### Brief
Retype the data exactly. Spelling and punctuation stay as they are.

[Recorded data]
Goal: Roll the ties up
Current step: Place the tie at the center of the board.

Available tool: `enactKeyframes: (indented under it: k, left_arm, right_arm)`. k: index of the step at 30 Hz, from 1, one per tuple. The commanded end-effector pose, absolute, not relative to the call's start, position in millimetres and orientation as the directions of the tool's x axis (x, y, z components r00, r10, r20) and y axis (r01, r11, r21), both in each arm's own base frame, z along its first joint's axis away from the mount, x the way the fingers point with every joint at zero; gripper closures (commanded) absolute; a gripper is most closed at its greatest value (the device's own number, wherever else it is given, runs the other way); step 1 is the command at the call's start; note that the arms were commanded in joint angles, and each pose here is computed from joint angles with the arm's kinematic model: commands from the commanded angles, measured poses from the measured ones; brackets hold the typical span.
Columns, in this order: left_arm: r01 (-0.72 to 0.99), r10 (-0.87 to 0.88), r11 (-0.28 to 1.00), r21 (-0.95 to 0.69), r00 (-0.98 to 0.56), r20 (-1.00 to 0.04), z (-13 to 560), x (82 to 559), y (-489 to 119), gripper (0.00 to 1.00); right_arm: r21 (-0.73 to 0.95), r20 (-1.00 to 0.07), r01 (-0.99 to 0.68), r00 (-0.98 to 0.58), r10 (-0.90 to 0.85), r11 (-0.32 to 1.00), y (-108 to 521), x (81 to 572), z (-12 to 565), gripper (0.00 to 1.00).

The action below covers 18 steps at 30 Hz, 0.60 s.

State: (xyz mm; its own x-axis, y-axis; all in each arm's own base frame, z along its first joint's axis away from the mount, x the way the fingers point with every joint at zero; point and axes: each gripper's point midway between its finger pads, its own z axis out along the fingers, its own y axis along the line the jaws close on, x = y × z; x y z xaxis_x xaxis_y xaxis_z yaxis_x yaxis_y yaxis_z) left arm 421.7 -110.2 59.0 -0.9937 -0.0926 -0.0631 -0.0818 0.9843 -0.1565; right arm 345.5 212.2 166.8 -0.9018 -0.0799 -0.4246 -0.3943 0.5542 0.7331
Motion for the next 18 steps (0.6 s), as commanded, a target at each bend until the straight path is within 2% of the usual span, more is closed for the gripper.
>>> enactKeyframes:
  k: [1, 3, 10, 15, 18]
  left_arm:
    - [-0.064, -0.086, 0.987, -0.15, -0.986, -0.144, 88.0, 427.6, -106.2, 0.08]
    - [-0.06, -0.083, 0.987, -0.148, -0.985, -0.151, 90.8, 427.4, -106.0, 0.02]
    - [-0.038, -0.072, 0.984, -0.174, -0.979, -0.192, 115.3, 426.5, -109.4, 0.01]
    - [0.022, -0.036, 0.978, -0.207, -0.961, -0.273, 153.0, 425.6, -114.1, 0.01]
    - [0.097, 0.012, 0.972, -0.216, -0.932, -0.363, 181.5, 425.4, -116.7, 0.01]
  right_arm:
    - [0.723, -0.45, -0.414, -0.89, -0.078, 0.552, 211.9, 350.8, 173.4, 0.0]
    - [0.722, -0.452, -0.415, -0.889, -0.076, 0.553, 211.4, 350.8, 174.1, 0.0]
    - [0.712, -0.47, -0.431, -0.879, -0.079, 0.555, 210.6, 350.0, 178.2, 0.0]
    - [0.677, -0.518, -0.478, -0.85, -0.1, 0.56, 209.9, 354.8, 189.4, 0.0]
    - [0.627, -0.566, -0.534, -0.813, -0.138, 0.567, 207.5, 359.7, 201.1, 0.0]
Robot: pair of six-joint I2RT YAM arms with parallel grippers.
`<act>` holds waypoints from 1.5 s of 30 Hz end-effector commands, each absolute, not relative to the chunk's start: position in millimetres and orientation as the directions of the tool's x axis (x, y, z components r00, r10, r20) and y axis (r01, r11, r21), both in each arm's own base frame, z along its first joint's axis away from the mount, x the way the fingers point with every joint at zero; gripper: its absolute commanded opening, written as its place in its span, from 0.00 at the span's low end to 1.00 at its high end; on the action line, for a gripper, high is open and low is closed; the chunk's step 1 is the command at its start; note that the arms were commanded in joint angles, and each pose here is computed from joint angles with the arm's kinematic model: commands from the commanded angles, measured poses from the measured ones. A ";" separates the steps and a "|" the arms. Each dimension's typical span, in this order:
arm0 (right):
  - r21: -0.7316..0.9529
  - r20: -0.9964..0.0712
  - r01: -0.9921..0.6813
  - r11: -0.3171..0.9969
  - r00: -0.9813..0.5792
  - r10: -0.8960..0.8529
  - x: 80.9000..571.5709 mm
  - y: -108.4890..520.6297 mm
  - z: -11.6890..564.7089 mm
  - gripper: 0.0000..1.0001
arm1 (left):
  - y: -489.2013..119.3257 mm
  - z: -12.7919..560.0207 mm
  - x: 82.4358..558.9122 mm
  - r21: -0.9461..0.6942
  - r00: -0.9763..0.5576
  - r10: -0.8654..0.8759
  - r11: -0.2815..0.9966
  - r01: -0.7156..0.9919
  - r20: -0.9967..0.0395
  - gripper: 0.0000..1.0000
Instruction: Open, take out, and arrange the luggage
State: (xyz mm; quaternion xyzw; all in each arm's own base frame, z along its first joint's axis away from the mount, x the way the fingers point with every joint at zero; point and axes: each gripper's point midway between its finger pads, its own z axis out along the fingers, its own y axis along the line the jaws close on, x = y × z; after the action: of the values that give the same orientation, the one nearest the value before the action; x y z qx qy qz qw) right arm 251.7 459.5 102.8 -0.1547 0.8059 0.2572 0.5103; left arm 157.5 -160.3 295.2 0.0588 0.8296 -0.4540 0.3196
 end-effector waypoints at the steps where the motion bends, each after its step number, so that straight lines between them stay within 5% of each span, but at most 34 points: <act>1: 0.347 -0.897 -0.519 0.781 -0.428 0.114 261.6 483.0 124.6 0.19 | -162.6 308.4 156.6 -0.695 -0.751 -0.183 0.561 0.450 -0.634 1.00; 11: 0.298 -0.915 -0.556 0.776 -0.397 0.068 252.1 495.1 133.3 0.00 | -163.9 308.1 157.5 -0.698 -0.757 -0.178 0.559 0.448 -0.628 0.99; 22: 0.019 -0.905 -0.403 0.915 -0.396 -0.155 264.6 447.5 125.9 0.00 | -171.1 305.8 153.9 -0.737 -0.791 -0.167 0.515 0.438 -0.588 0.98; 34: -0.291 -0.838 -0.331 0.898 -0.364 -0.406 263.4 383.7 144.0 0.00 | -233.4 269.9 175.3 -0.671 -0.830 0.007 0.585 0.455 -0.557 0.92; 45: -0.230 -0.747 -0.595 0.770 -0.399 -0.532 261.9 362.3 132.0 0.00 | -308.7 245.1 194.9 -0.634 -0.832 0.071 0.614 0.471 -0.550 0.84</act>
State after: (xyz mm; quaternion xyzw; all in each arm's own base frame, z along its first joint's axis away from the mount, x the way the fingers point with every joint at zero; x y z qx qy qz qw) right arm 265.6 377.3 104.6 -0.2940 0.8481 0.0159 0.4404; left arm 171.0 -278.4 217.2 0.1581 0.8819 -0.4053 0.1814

### Your solution
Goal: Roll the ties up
Current step: Place the tie at the center of the board.

Available tool: `enactKeyframes: (indented under it: k, left_arm, right_arm)`. k: index of the step at 30 Hz, from 1, one per tuple. The commanded end-effector pose, absolute, not relative to the call's start, position in millimetres and orientation as the directions of the tool's x axis (x, y, z components r00, r10, r20) and y axis (r01, r11, r21), both in each arm's own base frame, z along its first joint's axis away from the mount, x the way the fingers point with every joint at zero; gripper closures (commanded) absolute; a gripper is most closed at its greatest value (the device's own number, wherever else it is given, runs the other way); step 1 is the command at the call's start; note that the arms were commanded in joint angles, and each pose here is computed from joint angles with the arm's kinematic model: commands from the commanded angles, measured poses from the measured ones; brackets hold the typical span.
Columns, in this order: left_arm: r01 (-0.72 to 0.99), r10 (-0.87 to 0.88), r11 (-0.28 to 1.00), r21 (-0.95 to 0.69), r00 (-0.98 to 0.56), r20 (-1.00 to 0.04), z (-13 to 560), x (82 to 559), y (-489 to 119), gripper (0.00 to 1.00); right_arm: r21 (-0.73 to 0.95), r20 (-1.00 to 0.07), r01 (-0.99 to 0.68), r00 (-0.98 to 0.58), r10 (-0.90 to 0.85), r11 (-0.32 to 1.00), y (-108 to 521), x (81 to 572), z (-12 to 565), gripper (0.00 to 1.00).

The action below covers 18 steps at 30 Hz, 0.60 s.

State: (xyz mm; its own x-axis, y-axis; all in each arm's own base frame, z along its first joint's axis away from the mount, x the way the fingers point with every joint at zero; point and axes: each gripper's point midway between its finger pads, its own z axis out along the fingers, its own y axis along the line the jaws close on, x = y × z; x y z xaxis_x xaxis_y xaxis_z yaxis_x yaxis_y yaxis_z) left arm 421.7 -110.2 59.0 -0.9937 -0.0926 -0.0631 -0.0818 0.9843 -0.1565; right arm 345.5 212.2 166.8 -0.9018 -0.0799 -0.4246 -0.3943 0.5542 0.7331
Motion for the next 18 steps (0.6 s), as commanded, a target at each bend until the straight path is within 2% of the usual span, more is closed for the gripper.
>>> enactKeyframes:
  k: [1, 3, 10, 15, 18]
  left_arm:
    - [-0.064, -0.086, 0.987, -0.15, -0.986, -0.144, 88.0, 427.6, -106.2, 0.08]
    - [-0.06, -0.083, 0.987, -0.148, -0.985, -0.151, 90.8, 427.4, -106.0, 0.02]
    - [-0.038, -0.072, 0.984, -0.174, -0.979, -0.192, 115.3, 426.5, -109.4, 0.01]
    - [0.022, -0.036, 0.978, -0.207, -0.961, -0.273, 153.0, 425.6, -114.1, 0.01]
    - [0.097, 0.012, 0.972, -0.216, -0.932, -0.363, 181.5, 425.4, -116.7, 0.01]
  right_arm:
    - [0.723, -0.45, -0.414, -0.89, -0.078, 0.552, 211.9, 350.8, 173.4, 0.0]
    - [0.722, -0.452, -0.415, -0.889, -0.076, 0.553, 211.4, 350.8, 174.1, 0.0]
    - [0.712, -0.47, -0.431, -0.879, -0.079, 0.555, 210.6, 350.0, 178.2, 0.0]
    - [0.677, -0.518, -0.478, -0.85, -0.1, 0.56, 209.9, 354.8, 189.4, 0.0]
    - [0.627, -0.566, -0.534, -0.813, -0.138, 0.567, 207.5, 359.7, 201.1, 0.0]
Robot: pair of six-joint I2RT YAM arms with parallel grippers.
`<act>` holds waypoints from 1.5 s of 30 Hz end-effector commands, each absolute, not relative to the chunk's start: position in millimetres and orientation as the directions of the tool's x axis (x, y, z components r00, r10, r20) and y axis (r01, r11, r21), both in each arm's own base frame, z along its first joint's axis away from the mount, x the way the fingers point with every joint at zero; gripper: its absolute commanded opening, written as its place in its span, from 0.00 at the span's low end to 1.00 at its high end; on the action line, for a gripper, high is open and low is closed; the chunk's step 1 is the command at its start; note that the arms were commanded in joint angles, and each pose here is computed from joint angles with the arm's kinematic model: commands from the commanded angles, measured poses from the measured ones. A ";" separates the steps and a "|" the arms. Each dimension's typical span, in this order:
arm0 (right):
  - r21: -0.7316..0.9529
  - r20: -0.9964..0.0712
  - r01: -0.9921..0.6813
  - r11: -0.3171..0.9969
  - r00: -0.9813..0.5792
  - r10: -0.8960..0.8529
  - x: 80.9000..571.5709 mm
  - y: -108.4890..520.6297 mm
  - z: -11.6890..564.7089 mm
  - gripper: 0.0000..1.0001
arm1 (left):
  - y: -489.2013..119.3257 mm
  - z: -12.7919..560.0207 mm
  - x: 82.4358..558.9122 mm
  - r21: -0.9461..0.6942
  - r00: -0.9763..0.5576
  - r10: -0.8654..0.8759
  - r11: -0.2815..0.9966
  - r01: -0.7156..0.9919
  - r20: -0.9967..0.0395
  - gripper: 0.0000..1.0000
Instruction: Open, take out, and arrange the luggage
State: (xyz mm; quaternion xyzw; all in each arm's own base frame, z along its first joint's axis away from the mount, x the way the fingers point with every joint at zero; point and axes: each gripper's point midway between its finger pads, its own z axis out along the fingers, its own y axis along the line the jaws close on, x = y × z; after the action: of the values that give the same orientation, the one nearest the value before the action; x y z qx qy qz qw) right arm 251.7 459.5 102.8 -0.1547 0.8059 0.2572 0.5103; left arm 157.5 -160.3 295.2 0.0588 0.8296 -0.4540 0.3196
 end-effector waypoints at the steps where the motion bends, each after its step number, so that straight lines between them stay within 5% of each span, but at most 34 points: <act>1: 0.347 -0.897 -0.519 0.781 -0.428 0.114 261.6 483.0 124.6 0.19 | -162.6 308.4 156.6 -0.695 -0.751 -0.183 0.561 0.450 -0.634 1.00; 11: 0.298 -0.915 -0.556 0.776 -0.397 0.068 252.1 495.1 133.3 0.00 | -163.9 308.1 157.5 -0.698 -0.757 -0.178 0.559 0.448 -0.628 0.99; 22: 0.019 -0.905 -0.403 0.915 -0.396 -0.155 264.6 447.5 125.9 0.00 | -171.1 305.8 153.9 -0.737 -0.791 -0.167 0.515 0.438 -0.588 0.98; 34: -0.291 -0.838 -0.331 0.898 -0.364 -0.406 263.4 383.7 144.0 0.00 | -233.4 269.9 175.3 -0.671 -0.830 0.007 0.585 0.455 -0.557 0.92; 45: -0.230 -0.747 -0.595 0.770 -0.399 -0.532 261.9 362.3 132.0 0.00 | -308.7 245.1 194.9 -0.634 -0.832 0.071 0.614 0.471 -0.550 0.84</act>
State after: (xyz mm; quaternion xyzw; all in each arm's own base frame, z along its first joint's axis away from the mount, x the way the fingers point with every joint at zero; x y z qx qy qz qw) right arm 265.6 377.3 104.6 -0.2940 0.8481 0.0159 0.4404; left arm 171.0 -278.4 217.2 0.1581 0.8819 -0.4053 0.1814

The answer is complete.